Treccani (CISL Scuola Brescia): ripensare il sistema in maniera seria, strutturale e sistematica
“Siamo al solito problema che affrontiamo ormai da lunghi anni. – commenta Luisa Treccani, segretaria generale di CISL Scuola Brescia – È indispensabile (come lavorare nella scuola). Solo una progettualità a lungo termine e professionalmente pianificata potranno risolvere il problema”.

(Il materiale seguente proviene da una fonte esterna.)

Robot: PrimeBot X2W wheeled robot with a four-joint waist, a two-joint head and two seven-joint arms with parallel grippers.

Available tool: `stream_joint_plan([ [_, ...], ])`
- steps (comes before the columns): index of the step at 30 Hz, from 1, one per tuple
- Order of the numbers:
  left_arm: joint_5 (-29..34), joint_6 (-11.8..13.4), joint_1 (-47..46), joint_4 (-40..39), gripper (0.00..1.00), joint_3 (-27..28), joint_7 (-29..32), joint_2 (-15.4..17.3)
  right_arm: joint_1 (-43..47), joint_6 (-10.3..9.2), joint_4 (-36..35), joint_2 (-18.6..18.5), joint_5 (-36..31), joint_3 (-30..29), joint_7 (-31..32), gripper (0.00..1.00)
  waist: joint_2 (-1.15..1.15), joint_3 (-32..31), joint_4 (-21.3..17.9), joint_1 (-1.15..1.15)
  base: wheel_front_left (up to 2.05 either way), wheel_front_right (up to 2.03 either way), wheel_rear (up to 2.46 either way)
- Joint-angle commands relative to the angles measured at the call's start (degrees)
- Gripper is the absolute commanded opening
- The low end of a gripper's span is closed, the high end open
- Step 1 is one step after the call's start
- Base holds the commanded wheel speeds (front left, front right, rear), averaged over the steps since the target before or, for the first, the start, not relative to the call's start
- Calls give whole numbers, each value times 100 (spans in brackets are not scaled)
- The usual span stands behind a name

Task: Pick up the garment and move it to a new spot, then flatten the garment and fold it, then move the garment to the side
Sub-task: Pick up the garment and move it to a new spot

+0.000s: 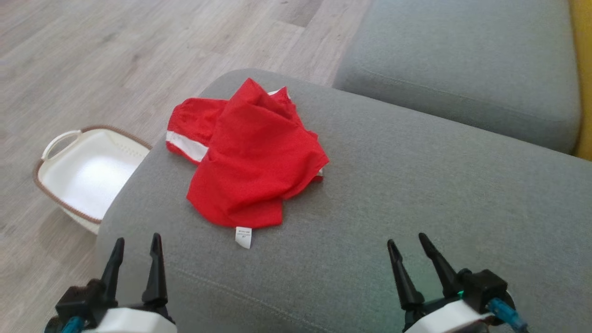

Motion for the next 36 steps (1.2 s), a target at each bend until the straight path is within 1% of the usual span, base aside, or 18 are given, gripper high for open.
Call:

La distribuzione dei posti vacanti a settembre coinvolge tutti gli ordini e gradi d’istruzione: 758 nella scuola dell’Infanzia (257 dei quali per il sostegno); 6.763 nella Primaria (di cui 4.069 nel sostegno); 1.724 nella Secondaria di primo grado (369 nel sostegno); 3.689 nella Secondaria di secondo grado (395 dei quali per il sostegno).
Milano guida la classifica degli abbandoni, ma subito dopo c’è Brescia e poi Bergamo e Varese.
Uno scenario che aggrava una situazione già di certo non tra le migliori: scuole alle prese con gravi carenze di organico, studenti e famiglie costretti ad affrontare continui avvicendamenti in cattedra e dirigenti scolastici impegnati in una frenetica e spesso infruttuosa caccia al supplente.